━━ Data

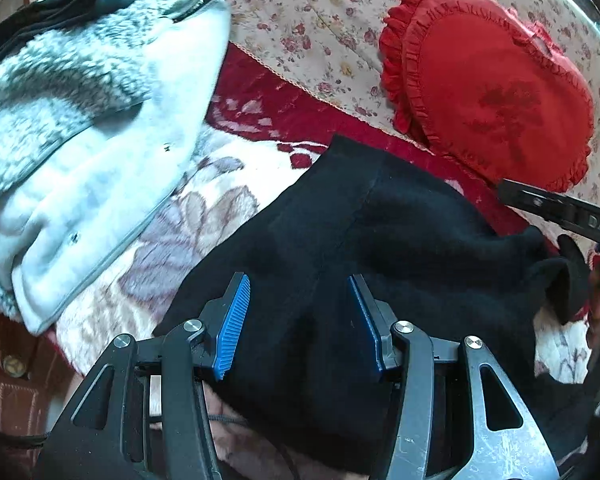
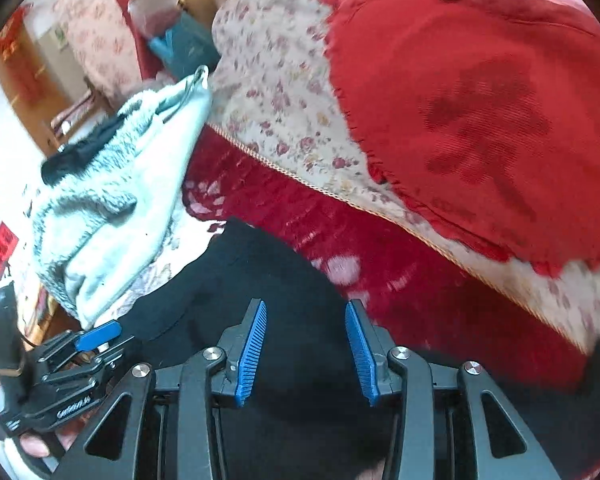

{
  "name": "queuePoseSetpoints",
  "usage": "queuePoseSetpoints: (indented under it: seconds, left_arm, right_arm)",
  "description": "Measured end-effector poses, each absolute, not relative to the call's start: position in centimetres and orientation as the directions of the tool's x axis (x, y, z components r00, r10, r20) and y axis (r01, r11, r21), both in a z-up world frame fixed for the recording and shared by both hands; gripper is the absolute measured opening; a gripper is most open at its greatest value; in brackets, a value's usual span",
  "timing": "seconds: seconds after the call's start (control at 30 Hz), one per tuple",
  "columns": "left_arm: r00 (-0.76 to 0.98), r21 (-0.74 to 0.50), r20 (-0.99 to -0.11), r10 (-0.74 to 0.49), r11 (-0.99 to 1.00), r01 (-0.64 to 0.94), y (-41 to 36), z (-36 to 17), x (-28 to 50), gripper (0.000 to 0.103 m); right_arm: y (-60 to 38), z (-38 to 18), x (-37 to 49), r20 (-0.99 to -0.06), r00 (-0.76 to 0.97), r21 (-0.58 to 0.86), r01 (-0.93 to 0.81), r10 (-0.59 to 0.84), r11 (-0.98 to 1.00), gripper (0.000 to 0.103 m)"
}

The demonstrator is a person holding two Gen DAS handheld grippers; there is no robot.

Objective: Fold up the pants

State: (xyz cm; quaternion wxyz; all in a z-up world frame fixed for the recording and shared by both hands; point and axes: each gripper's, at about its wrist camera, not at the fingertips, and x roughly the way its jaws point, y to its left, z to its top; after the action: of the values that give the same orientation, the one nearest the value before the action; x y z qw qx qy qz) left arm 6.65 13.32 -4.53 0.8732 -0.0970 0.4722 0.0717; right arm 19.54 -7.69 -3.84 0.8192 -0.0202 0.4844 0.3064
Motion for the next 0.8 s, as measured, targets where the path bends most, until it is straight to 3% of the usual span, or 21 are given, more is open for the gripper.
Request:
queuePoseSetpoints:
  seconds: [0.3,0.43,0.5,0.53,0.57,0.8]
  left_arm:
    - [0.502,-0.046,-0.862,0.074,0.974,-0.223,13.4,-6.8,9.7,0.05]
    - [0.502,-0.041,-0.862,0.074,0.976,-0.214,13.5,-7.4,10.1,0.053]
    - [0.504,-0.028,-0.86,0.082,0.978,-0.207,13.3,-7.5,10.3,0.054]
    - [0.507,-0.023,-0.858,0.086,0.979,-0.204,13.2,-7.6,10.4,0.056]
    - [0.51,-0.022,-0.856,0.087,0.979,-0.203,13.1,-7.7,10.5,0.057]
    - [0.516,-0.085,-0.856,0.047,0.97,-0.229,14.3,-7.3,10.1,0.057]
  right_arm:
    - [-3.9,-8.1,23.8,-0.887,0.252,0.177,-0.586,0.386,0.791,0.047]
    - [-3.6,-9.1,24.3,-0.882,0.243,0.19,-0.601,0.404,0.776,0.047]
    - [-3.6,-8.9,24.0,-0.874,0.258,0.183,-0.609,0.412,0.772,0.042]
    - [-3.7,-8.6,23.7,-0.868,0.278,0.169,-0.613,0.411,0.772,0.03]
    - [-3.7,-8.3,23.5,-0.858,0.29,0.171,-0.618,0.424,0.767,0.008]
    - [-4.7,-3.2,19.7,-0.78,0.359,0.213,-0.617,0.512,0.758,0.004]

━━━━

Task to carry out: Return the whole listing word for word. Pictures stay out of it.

Response to this exercise:
{
  "name": "queuePoseSetpoints",
  "usage": "queuePoseSetpoints: (indented under it: seconds, left_arm, right_arm)",
  "description": "Measured end-effector poses, each absolute, not relative to the call's start: position in centimetres and orientation as the directions of the tool's x axis (x, y, z components r00, r10, r20) and y axis (r01, r11, r21), both in a z-up world frame fixed for the recording and shared by both hands; gripper is the absolute measured opening; a gripper is most open at its greatest value; in brackets, a value's usual span",
  "timing": "seconds: seconds after the call's start (control at 30 Hz), one per tuple",
  "columns": "left_arm: r00 (-0.76 to 0.98), r21 (-0.74 to 0.50), r20 (-0.99 to -0.11), r10 (-0.74 to 0.49), r11 (-0.99 to 1.00), r01 (-0.64 to 0.94), y (-41 to 36), z (-36 to 17), x (-28 to 50), gripper (0.000 to 0.103 m); right_arm: y (-60 to 38), z (-38 to 18), x (-37 to 49), r20 (-0.99 to -0.06), r00 (-0.76 to 0.97), r21 (-0.58 to 0.86), r01 (-0.93 to 0.81), r10 (-0.59 to 0.84), r11 (-0.98 to 1.00), gripper (0.000 to 0.103 m)"
}

The demonstrator is a person holding two Gen DAS handheld grippers; there is no robot.

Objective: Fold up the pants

State: (xyz cm; quaternion wxyz; all in a z-up world frame fixed for the recording and shared by both hands; point and axes: each gripper's, at about its wrist camera, not at the fingertips, and x roughly the way its jaws point, y to its left, z to its top; after the action: of the values that give the same orientation, the one nearest the value before the action; x y z qw qx qy qz) left arm 6.65 13.32 -4.53 0.8732 -0.0970 0.4722 0.0717; right arm 19.54 -7.69 -3.84 0.8192 -0.0202 0.4844 0.3064
Motion for the next 0.8 s, as measured, targets where the path bends most, until it is straight to 3% of the usual span, or 21 are given, more is open for the gripper.
Request:
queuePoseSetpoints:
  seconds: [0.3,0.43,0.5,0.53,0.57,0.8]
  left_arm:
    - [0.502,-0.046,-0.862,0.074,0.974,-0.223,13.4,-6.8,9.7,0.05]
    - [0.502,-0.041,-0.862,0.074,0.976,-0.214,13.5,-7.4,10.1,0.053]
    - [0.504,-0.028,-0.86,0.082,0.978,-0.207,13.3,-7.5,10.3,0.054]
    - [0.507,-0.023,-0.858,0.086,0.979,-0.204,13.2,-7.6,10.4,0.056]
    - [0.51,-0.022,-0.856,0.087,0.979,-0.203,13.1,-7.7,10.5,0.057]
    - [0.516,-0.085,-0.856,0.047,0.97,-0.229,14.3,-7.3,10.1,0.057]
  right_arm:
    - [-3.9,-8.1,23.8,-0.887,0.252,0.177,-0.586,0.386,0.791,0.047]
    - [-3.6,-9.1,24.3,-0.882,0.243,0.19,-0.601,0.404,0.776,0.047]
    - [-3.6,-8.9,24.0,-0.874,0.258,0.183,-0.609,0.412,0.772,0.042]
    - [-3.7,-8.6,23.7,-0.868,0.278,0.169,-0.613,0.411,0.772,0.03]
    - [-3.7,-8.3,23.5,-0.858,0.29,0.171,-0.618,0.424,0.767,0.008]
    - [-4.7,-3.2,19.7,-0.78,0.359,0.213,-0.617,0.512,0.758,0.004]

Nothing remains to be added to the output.